# WHAT IS REQUIRED:
Print the whole listing below exactly, skipping every picture.

** Opening PROVIDED MATERIAL block **

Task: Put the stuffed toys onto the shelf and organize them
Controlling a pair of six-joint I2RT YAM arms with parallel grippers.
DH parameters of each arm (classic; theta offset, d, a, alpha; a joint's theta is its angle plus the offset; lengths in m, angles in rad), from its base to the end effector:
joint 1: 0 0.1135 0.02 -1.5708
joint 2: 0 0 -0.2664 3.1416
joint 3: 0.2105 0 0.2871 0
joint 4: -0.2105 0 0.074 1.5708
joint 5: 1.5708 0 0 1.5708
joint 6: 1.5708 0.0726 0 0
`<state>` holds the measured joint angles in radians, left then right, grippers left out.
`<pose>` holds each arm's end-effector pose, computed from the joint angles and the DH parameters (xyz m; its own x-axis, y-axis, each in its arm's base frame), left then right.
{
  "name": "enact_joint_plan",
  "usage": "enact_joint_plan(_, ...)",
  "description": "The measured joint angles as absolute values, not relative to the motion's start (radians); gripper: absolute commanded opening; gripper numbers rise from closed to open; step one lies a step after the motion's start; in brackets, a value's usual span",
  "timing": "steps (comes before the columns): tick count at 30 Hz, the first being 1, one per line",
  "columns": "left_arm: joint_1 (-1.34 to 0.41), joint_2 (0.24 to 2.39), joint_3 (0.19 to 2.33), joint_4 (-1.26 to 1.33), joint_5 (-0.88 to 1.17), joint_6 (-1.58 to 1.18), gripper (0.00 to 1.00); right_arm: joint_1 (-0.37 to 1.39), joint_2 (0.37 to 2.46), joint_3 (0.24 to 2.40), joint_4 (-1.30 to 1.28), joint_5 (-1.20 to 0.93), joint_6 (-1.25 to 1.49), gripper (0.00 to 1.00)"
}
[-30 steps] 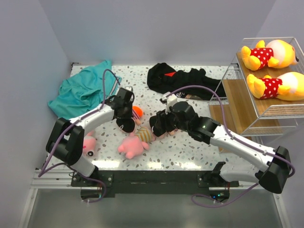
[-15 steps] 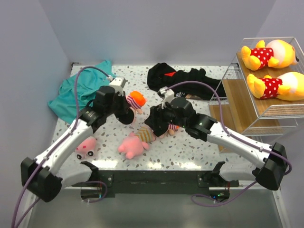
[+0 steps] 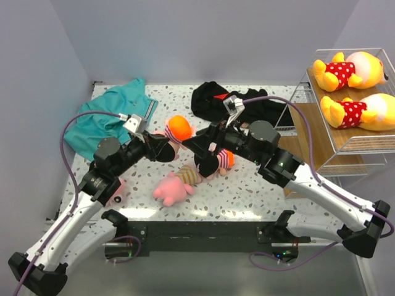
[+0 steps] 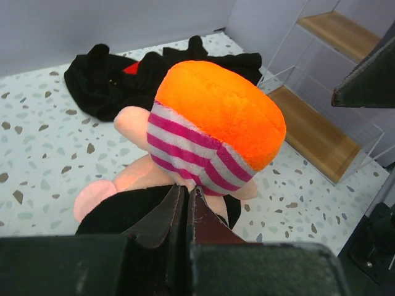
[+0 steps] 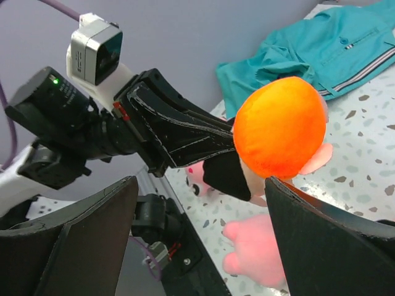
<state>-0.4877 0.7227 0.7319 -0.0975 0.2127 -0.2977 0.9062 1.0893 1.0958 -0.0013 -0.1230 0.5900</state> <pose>0.2091 -0.1282 0.3395 -0.2633 -0.1849 -0.9468 0.5926 0.7434 -0.3100 0.1922 0.2598 0.4122 -0.4741 0.2902 -0.8313 -0.7138 0.4261 0.5558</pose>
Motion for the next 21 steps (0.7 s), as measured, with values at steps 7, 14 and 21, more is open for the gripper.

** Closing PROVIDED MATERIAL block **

# EXPECTED ANSWER:
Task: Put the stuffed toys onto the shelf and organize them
Controlling a pair of six-joint I2RT YAM arms with parallel grippers.
DH parameters of each arm (classic; theta offset, d, a, alpha; a joint's theta is its angle plus the offset; lengths in m, angles in rad), from its base to the end effector:
joint 1: 0 0.1135 0.02 -1.5708
joint 2: 0 0 -0.2664 3.1416
joint 3: 0.2105 0 0.2871 0
joint 4: -0.2105 0 0.074 1.5708
joint 5: 1.5708 0 0 1.5708
joint 6: 1.5708 0.0726 0 0
`<state>` holds the measured joint angles in radians, left then right, grippers left out.
`<pose>` holds each arm's end-effector pose, computed from the joint angles and the DH parameters (xyz m; its own x-axis, y-axis, each in its arm's base frame), left then right.
{
  "name": "enact_joint_plan",
  "usage": "enact_joint_plan(_, ...)",
  "description": "The measured joint angles as absolute values, not relative to the motion's start (radians); gripper: absolute commanded opening; gripper numbers rise from closed to open; step one lies a step after the motion's start; in brackets, a value's usual span",
  "timing": "steps (comes before the columns): tick count at 30 Hz, the first being 1, one per line",
  "columns": "left_arm: joint_1 (-1.34 to 0.41), joint_2 (0.24 to 2.39), joint_3 (0.19 to 2.33), joint_4 (-1.26 to 1.33), joint_5 (-0.88 to 1.17), joint_6 (-1.58 to 1.18), gripper (0.00 to 1.00); right_arm: joint_1 (-0.37 to 1.39), joint_2 (0.37 to 2.46), joint_3 (0.24 to 2.40), joint_4 (-1.30 to 1.28), joint_5 (-1.20 to 0.93), joint_6 (-1.25 to 1.49), gripper (0.00 to 1.00)"
}
[-30 steps] 
[-15 steps] 
[+0 steps] 
[+0 steps] 
[+0 steps] 
<state>-0.4877 0.7227 0.7319 -0.0975 0.2127 -0.2977 0.9062 1.0893 1.0958 -0.0013 -0.1230 0.5900</state> <pose>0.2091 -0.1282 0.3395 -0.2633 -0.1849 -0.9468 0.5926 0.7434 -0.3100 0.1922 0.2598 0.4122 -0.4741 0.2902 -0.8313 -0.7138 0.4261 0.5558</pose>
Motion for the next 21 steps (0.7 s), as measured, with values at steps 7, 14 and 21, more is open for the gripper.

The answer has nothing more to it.